Saturday, August 25, 2012

homesick but not homesick ... more like people sick.

One of my bestfriends got married yesterday and I wasn't there.

I'm having a hard time being here.

I am and I am not at the same time.  I am much less homesick than I used to be; which is wonderful.  And it's not everyday that I'd much rather move back to Portland.  I'm getting used to this.

But I'm having a hard time living life without the people I can't live without.  Like Ashley Waite.  And my lovely mentor, Mary Liggett.  How am I supposed to get mentored when I live 600 miles away?  And people like Becca-no-longer-Quint, Carissa Richards and seriously ... the list can go for days.

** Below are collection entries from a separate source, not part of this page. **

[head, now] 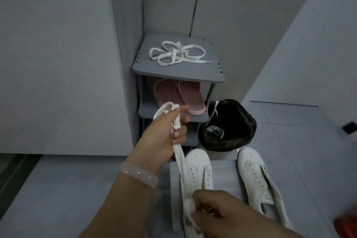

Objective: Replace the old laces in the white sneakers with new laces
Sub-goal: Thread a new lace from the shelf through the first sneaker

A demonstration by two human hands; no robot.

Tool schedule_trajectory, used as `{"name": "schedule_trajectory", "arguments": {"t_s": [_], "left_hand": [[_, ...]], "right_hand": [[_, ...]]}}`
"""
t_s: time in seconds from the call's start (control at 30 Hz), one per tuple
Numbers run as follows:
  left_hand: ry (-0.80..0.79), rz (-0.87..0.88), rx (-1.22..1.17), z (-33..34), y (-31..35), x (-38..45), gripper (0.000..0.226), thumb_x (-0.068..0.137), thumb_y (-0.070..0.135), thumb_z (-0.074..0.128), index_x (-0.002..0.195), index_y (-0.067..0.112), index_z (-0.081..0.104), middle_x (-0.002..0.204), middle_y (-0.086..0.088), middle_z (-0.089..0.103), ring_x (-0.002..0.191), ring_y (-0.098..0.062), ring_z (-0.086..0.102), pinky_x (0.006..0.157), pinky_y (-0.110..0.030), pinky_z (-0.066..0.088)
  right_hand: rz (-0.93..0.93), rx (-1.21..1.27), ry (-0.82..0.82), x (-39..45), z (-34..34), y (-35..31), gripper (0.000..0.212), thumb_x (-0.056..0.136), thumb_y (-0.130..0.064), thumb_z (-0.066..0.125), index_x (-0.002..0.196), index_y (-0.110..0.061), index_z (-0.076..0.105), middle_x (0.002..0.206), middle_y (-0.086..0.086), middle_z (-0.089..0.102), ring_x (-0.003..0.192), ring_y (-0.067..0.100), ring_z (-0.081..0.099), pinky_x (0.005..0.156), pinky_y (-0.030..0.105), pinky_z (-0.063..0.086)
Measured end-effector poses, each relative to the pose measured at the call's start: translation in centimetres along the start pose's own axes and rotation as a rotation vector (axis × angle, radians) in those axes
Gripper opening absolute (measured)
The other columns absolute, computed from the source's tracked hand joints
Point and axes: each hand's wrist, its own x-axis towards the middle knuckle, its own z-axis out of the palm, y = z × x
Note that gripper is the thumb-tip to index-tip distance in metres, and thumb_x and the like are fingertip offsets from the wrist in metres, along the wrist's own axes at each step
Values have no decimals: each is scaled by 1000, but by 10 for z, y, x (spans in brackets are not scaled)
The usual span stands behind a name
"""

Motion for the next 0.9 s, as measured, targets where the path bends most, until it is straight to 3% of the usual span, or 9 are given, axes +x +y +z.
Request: {"name": "schedule_trajectory", "arguments": {"t_s": [0.07, 0.17, 0.33, 0.47, 0.53, 0.6, 0.7, 0.8, 0.9], "left_hand": [[-10, 6, 143, 4, -4, -1, 31, 100, 24, 32, 82, 7, 51, 47, 1, 46, 27, -3, 24, 32, -10, 14], [-114, -16, 342, 10, -9, -8, 36, 100, 30, 30, 94, 6, 56, 42, 1, 42, 27, -4, 21, 34, -8, 14], [-246, -20, 591, 16, -23, -17, 36, 100, 28, 32, 94, 9, 61, 48, 2, 47, 33, -5, 26, 36, -12, 20], [-289, -57, 740, 20, -34, -17, 39, 100, 28, 34, 72, 16, 59, 46, 6, 46, 35, -4, 30, 37, -14, 25], [-288, -85, 803, 22, -38, -16, 42, 100, 26, 37, 62, 16, 53, 41, 8, 45, 35, -3, 32, 39, -13, 27], [-292, -114, 827, 23, -40, -14, 34, 99, 23, 40, 70, 15, 55, 48, 8, 53, 40, -3, 37, 42, -13, 31], [-364, -147, 797, 28, -46, -12, 13, 93, 14, 49, 96, 12, 61, 80, -4, 65, 53, -6, 46, 51, -18, 38], [-260, -127, 796, 25, -51, -6, 37, 84, -3, 49, 117, 13, 50, 102, -12, 64, 69, -14, 53, 60, -26, 45], [-103, -92, 982, 19, -50, 2, 47, 82, -9, 50, 118, 19, 45, 104, -10, 66, 88, -17, 62, 75, -32, 52]], "right_hand": [[49, 144, 71, -1, -8, 7, 20, 96, -11, 47, 78, -17, 55, 54, -12, 51, 41, -1, 45, 50, 15, 36], [87, 402, 301, 2, -22, 18, 18, 96, -8, 43, 94, -2, 60, 67, 8, 53, 36, 8, 35, 51, 24, 40], [61, 522, 416, 12, -35, 25, 26, 96, -13, 41, 89, -8, 66, 63, 6, 47, 41, 10, 31, 57, 26, 40], [-96, 635, 433, 19, -40, 18, 39, 89, -42, 43, 78, -21, 74, 63, 5, 58, 45, 10, 42, 60, 28, 40], [-171, 597, 448, 22, -44, 19, 34, 91, -39, 44, 87, -21, 73, 79, 12, 70, 65, 21, 62, 69, 35, 49], [-217, 558, 517, 25, -46, 23, 25, 94, -27, 48, 89, -16, 70, 88, 22, 68, 83, 32, 63, 77, 43, 46], [-234, 702, 606, 26, -52, 33, 18, 92, -19, 53, 85, -12, 68, 79, 15, 68, 73, 23, 64, 68, 30, 52], [-222, 928, 677, 26, -67, 48, 17, 94, -18, 49, 89, -8, 61, 55, 3, 58, 47, 9, 52, 49, 18, 46], [-203, 1018, 766, 21, -87, 65, 15, 96, -18, 44, 92, -9, 55, 49, -4, 48, 48, 9, 38, 53, 20, 39]]}}
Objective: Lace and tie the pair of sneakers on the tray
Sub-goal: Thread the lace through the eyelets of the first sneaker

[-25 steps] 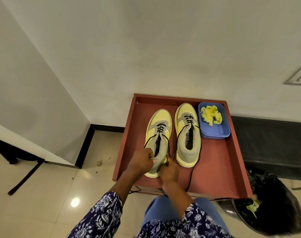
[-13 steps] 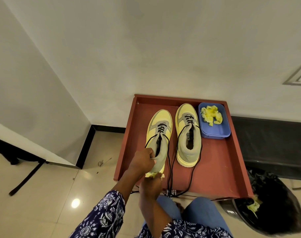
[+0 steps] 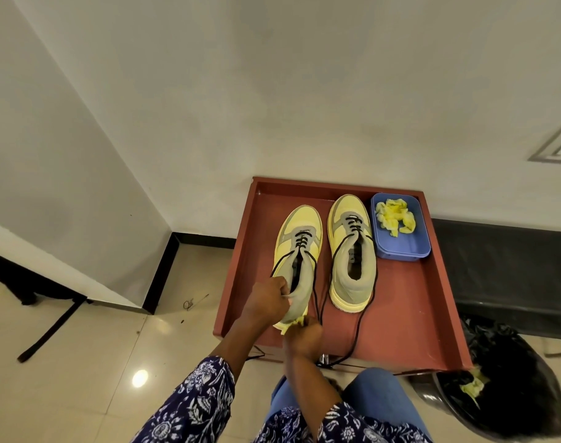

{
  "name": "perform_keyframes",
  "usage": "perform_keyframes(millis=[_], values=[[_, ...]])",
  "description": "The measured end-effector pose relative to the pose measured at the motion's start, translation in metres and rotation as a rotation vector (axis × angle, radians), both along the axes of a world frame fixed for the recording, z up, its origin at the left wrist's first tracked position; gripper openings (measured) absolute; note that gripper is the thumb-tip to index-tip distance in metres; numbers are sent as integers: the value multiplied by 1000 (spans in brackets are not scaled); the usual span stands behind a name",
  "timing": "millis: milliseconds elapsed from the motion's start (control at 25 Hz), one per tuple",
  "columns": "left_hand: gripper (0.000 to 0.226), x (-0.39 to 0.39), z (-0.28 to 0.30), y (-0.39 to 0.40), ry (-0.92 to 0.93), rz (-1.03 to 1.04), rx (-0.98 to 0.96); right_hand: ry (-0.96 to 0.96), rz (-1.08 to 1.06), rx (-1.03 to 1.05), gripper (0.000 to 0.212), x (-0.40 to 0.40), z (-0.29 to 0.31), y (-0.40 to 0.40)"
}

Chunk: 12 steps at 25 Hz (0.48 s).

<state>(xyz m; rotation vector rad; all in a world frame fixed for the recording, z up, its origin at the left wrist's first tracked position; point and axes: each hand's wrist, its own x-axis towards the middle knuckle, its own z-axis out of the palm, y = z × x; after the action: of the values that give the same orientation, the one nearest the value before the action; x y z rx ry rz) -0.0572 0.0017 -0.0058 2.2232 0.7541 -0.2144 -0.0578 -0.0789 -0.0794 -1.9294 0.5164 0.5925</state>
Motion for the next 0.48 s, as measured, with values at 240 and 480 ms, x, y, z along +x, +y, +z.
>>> perform_keyframes(millis=[240,480], values=[[5,-10,-5,0,-25,49,39,-46,120,28,28,13,15,-13],[13,-31,-3,5,-41,66,87,-44,-45,308,26,20,30,-32]])
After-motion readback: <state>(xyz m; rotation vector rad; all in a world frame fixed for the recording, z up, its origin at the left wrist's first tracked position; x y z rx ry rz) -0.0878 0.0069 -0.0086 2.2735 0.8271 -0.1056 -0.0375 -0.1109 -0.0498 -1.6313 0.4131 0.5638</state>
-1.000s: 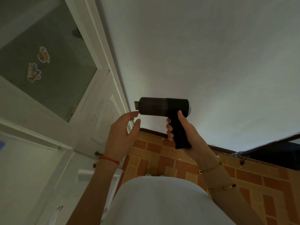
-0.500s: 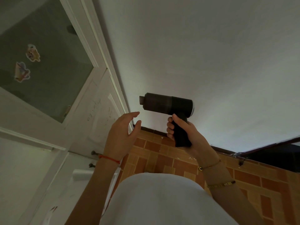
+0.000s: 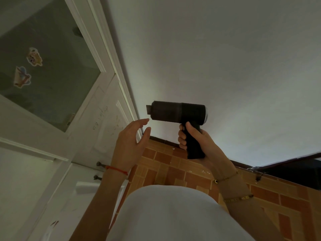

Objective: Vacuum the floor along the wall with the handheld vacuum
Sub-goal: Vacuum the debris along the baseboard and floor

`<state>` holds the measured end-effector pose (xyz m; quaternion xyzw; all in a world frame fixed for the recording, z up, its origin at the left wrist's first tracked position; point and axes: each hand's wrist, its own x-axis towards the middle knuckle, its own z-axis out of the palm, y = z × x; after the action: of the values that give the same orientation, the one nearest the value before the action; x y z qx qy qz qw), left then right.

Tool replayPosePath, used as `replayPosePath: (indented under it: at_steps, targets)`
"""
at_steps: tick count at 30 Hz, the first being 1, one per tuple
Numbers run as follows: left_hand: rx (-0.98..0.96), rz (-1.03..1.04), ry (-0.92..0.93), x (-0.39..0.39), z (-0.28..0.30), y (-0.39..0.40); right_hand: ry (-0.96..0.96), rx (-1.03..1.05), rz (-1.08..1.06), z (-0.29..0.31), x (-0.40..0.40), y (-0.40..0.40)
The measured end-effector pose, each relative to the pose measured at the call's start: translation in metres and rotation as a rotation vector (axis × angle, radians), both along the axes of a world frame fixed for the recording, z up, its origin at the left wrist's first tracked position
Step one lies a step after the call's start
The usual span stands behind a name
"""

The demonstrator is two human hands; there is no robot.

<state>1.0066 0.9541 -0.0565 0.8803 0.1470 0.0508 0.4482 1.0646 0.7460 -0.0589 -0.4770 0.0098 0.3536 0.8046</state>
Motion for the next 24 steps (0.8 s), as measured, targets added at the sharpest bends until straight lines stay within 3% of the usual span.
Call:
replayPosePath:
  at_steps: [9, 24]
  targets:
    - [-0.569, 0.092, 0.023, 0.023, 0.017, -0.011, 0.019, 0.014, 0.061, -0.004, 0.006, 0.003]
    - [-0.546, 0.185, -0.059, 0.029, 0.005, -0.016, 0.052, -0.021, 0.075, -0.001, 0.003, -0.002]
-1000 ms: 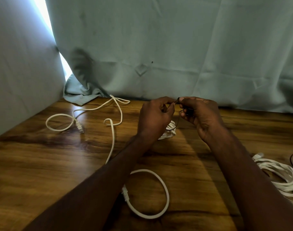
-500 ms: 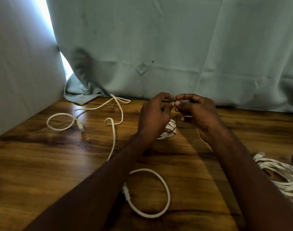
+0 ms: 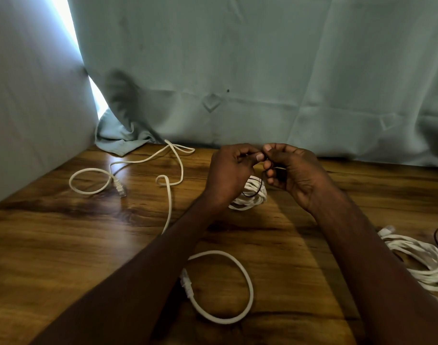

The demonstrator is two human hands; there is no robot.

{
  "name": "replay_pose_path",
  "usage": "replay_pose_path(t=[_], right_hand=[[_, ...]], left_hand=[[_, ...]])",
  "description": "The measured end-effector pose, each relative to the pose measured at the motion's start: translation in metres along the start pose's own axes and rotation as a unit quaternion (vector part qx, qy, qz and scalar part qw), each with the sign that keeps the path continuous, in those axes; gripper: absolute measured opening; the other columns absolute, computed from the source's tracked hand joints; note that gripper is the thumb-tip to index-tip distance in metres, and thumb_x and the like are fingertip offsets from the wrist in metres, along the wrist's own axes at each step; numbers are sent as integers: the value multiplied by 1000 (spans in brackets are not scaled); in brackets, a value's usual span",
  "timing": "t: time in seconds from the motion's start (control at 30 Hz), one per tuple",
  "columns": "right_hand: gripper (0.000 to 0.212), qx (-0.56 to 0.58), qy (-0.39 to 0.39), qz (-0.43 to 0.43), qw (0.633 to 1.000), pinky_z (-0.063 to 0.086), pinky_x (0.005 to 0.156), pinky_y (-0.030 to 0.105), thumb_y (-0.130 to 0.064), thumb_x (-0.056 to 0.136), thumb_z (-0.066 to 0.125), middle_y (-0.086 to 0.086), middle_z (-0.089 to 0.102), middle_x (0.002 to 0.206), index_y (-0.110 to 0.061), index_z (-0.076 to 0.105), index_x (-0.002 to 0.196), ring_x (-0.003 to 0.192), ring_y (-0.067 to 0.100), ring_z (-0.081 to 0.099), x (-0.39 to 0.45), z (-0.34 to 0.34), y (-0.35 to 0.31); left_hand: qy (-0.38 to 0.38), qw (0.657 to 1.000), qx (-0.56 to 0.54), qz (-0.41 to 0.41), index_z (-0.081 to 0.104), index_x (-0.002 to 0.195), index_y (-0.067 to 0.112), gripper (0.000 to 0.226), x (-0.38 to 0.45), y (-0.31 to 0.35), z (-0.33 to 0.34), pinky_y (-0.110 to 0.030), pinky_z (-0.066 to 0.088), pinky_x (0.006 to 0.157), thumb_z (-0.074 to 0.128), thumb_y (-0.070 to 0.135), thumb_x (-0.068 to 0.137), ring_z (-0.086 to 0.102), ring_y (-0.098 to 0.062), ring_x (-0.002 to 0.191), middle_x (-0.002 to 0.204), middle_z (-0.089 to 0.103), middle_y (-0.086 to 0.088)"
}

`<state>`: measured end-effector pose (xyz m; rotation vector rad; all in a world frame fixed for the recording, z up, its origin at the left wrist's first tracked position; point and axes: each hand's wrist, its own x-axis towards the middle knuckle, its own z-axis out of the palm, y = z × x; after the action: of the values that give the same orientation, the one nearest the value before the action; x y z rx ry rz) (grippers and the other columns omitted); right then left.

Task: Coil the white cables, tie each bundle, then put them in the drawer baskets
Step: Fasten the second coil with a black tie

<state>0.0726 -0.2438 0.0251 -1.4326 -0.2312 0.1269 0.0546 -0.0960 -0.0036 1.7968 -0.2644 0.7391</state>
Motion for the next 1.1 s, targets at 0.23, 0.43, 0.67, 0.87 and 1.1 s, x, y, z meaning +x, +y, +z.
replay_pose_path(t=[0.23, 0.43, 0.67, 0.87, 1.1], right_hand=[[6, -78, 58, -42, 994, 50, 66, 32, -23, 90, 79, -5, 70, 78, -17, 79, 92, 83, 14, 59, 1, 0, 2], [4, -23, 96, -113, 989, 52, 83, 37, -22, 94, 74, -3, 78, 87, -18, 76, 93, 88, 10, 73, -3, 8, 3], [7, 51, 99, -132, 985, 48, 79, 34, -25, 96, 71, -3, 77, 92, -21, 73, 91, 83, 9, 71, -1, -1, -2], [30, 351, 102, -97, 926, 53, 63, 25, -17, 106, 58, -4, 67, 72, -21, 69, 78, 71, 11, 70, 8, -20, -11], [52, 65, 37, 3, 997, 57, 70, 32, -54, 79, 76, 0, 77, 98, -15, 72, 113, 86, 15, 73, 7, -10, -1]], left_hand=[[-7, 998, -48, -30, 78, 99, 7, 10, -3, 6, 2, -13, 46, 57, 72, 12, 93, 62, 2, 55, 60, 68, 15], [-30, 994, -100, -44, 75, 101, 1, 10, 0, 5, 2, -24, 54, 62, 69, 7, 95, 72, -20, 64, 79, 74, -15], [-53, 992, -112, -26, 75, 101, 2, 10, 2, 2, 1, -24, 56, 69, 67, 6, 95, 73, -18, 69, 93, 77, -15], [-84, 988, -123, -35, 73, 100, -1, 9, -1, 10, 0, -22, 54, 61, 65, 1, 97, 72, -17, 66, 81, 76, -3], [-53, 994, -75, -59, 76, 93, 11, 12, -2, 3, 2, -25, 56, 63, 67, 3, 95, 72, -13, 65, 74, 75, -4]])
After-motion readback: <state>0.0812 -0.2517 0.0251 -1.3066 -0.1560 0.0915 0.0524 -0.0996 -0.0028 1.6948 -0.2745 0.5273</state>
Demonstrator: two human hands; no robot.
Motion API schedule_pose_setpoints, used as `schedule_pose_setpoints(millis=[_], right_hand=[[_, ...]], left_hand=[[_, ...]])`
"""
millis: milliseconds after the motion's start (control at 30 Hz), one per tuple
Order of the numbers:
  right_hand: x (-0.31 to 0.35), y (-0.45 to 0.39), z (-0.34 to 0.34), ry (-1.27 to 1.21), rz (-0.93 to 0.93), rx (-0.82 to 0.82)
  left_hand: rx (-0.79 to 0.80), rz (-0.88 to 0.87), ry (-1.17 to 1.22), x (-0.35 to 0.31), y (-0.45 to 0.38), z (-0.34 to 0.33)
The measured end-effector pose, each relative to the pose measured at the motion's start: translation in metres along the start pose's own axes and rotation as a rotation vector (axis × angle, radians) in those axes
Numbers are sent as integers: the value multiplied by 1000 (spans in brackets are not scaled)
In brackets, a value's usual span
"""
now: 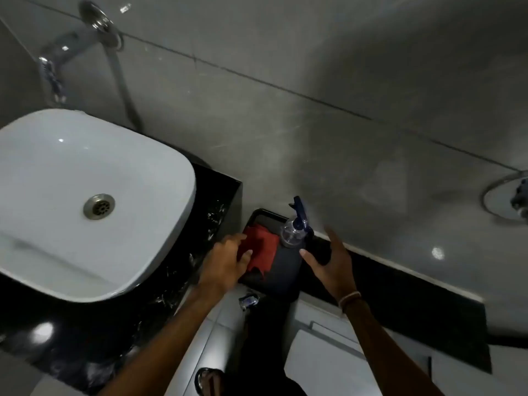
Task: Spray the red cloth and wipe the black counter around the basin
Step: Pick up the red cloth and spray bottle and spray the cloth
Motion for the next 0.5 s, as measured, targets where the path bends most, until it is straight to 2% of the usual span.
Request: schedule_pose_setpoints(millis=[133,300,500], right_hand=[[8,-52,-25,36,57,104],[22,-85,-56,161,171,178],[23,-94,-70,248,311,108]], left_hand=[[130,100,-96,36,-41,-31],[327,-74,-198,33,-104,-73],[703,-346,-703,26,-141,-118]])
Point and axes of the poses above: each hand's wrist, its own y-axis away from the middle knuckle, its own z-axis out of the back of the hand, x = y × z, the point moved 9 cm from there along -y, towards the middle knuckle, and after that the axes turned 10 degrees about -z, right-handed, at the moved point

I also miss Portland summers; the most wonderful thing ever.  I miss wakeboarding on the most beautiful days with no agenda except to tear up the water, and get an amazing tan and chill with the best of friends.  I miss Portland Timbers matches like no other.  I miss the best job ever, being a camp leader at Camp Conestoga and getting paid almost nada.  And I miss BARISTA, some serious legit coffee; SF has nothin' on Barista.  

I guess I just miss home, but mostly the people.
And I'm thinking about moving back home, but who really knows what that means?

Tuesday, August 7, 2012

even at 26 ...

Even at 26, I could not be more confused about life.

I'm not sure how I can feel so disconnected from my creator.

And not really know what I am doing with my life ... or where I'm going.